Thesis (MPhil (Sociology and Social Anthropology))--University of Stellenbosch, 2009.


There is a great need for development, especially in impoverished rural areas. One such area is the Caprivi in Namibia. This study analyses the viability of the Caprivi Development Project and how it is perceived by the communities in terms of improving their livelihoods. The first part of this study sets out the theoretical framework on rural development over the past half century. Theories such as the modernist, small-farm orthodoxy, neo-liberalist, integrated rural development, participation models and the sustainable livelihood framework are reviewed. The usefulness of participation and the sustainable livelihood framework for the purpose of this study is emphasised. Thereafter the lessons learned from mechanised dry-land crop farming initiatives are explored. The extent to which the natural environment such as rainfall and soil fertility and organizational structures which include the project design, technology and infrastructure, the formation of cooperatives and finance, government policies, training and development and the project objectives that affect the permanence of agriculture are assessed. The importance of community commitment to a project for its sustainability is emphasised. Hereafter, the case of the unique Caprivi and the need for development in this impoverished and isolated region is presented. The history, environment and politics are discussed. The economic activities in the region, the people and their lifestyles along with the livelihood strategies they pursue are outlined. Against this background, the aims of the Caprivi Development Project, the project design, its structure, the stakeholders and the challenges faced in making this project a success are presented.
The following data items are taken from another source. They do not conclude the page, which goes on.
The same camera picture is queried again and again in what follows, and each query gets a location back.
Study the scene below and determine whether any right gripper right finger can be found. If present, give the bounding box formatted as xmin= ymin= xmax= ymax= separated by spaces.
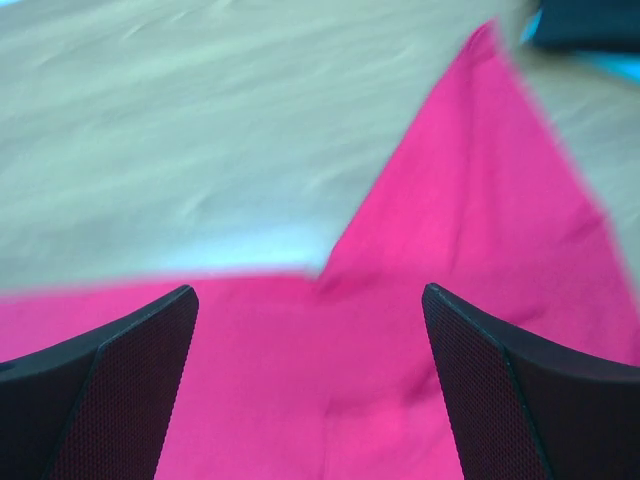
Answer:
xmin=422 ymin=283 xmax=639 ymax=479

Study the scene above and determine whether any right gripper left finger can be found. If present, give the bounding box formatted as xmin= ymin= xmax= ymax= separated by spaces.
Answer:
xmin=1 ymin=285 xmax=199 ymax=480

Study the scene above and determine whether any magenta t shirt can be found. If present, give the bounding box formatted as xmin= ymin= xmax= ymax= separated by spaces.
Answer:
xmin=1 ymin=23 xmax=639 ymax=479

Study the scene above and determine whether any folded teal t shirt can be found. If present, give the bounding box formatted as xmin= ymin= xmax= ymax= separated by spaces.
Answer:
xmin=519 ymin=9 xmax=639 ymax=83
The study then reports on how this project is perceived by the farmers involved in this rural development project, with special reference to its perceived benefits this project holds in terms of improving their livelihoods, and what could contribute to its possible failure. In the final chapter, theory, lessons learned and research findings are brought together, before reaching some final conclusions relating to the two research questions posed, namely whether this project has the elements of a successful development project and whether the community supports and see this project as an opportunity to relieve poverty and improve their livelihoods.